Immigration judges are employed by the Attorney General’s office to “perform such duties as the Attorney General shall prescribe.” This rhetoric highlights the dependence of immigration judges on the Attorney General’s office – but this structure does not provide the same shield from political and social influence that Article 3 judges are granted. The plenary power doctrine states that the legislative and executive branches retain absolute power over immigration law and enforcement, hence why immigration judges are part of the executive rather than the judicial branch. However, the American Bar has recommended that immigration judges be made independent from the Department of Justice thereby protecting them against removal without cause because they are not guaranteed lifetime tenure. Judges need to be able to act impartially and autonomously in order to preserve the integrity of the justice system. The political branches’ control over defensive asylum proceedings reduces the impartiality of the decisions on who is or is not granted asylum. 

Design and illustration by Hannah Lee

Immigration courts are underfunded and understaffed resulting in an average yearly workload of over 1,000 proceedings per immigration judge. Judges cannot be expected to gain a  comprehensive understanding of the individual circumstances of each case with such an overloaded schedule. Oftentimes, judges do not have time to prepare written decisions and opt instead to deliver oral decisions that do not fully elaborate on reasoning. Immigrants and their counsel, if present, are not always provided enough information in the decision to understand the basis for it thus making it difficult for them to appeal or dispute. Judges have also expressed a need for greater resources in the courtroom: 73% of immigration judges have said that improved technological resources would benefit them in their decision-making. 

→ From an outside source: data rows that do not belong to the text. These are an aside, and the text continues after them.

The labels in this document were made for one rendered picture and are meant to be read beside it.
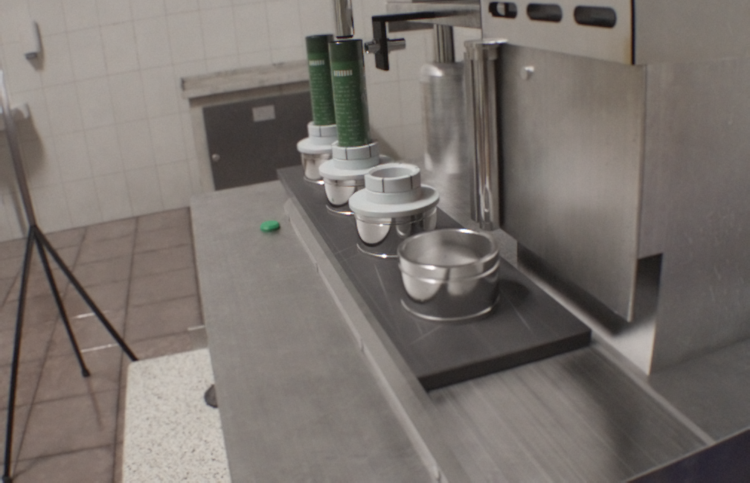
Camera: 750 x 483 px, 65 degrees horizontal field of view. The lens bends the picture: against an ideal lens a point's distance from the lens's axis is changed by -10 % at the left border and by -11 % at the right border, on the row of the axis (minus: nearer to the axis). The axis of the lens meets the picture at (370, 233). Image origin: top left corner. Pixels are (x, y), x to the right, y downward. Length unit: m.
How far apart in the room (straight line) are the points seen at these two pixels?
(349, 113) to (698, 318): 0.35
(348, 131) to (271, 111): 2.87
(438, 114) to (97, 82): 3.50
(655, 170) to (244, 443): 0.25
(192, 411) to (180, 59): 3.37
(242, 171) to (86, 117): 1.15
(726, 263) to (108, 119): 3.94
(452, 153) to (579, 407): 0.45
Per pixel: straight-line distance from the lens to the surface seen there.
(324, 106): 0.71
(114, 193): 4.25
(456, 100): 0.74
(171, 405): 0.90
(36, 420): 2.42
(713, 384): 0.40
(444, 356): 0.39
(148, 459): 0.82
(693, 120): 0.35
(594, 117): 0.36
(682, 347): 0.41
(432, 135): 0.76
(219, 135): 3.47
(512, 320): 0.42
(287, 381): 0.40
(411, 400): 0.35
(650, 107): 0.33
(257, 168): 3.53
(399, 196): 0.50
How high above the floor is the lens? 1.24
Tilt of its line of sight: 21 degrees down
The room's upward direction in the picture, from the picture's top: 5 degrees counter-clockwise
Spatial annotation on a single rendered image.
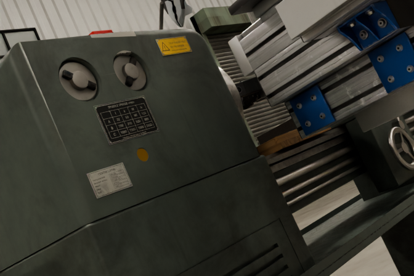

The first step to mitigate these institutionalized barriers is to recognize and acknowledge them. In 2017, California state legislators allocated $45 million in funding for immigrant legal services from the state budget. This money has been used to support nonprofits that offer pro bono legal help to asylum-seekers and immigrants. The funding was dispersed to pertinent nonprofits across California but, according to regional breakdowns, organizations in Los Angeles and San Francisco received the most. NPR, in an article from 2019, points out that although these large cities may be able to offer asylum-seekers more legal aid than other areas, the high cost of living forces asylees to move to other locations with more affordable housing but fewer resources. Nevertheless, this budgetary allotment indicates an awareness of the need for asylum-seekers to be represented in their cases. The American Bar has acknowledged the need for immigration judges to be independent from the Department of Justice as well as the need for more funding and staffing in immigration courts. The identification of these issues is only the first step in remedying them; however, the more people are educated about these invisible barriers the quicker they can be removed.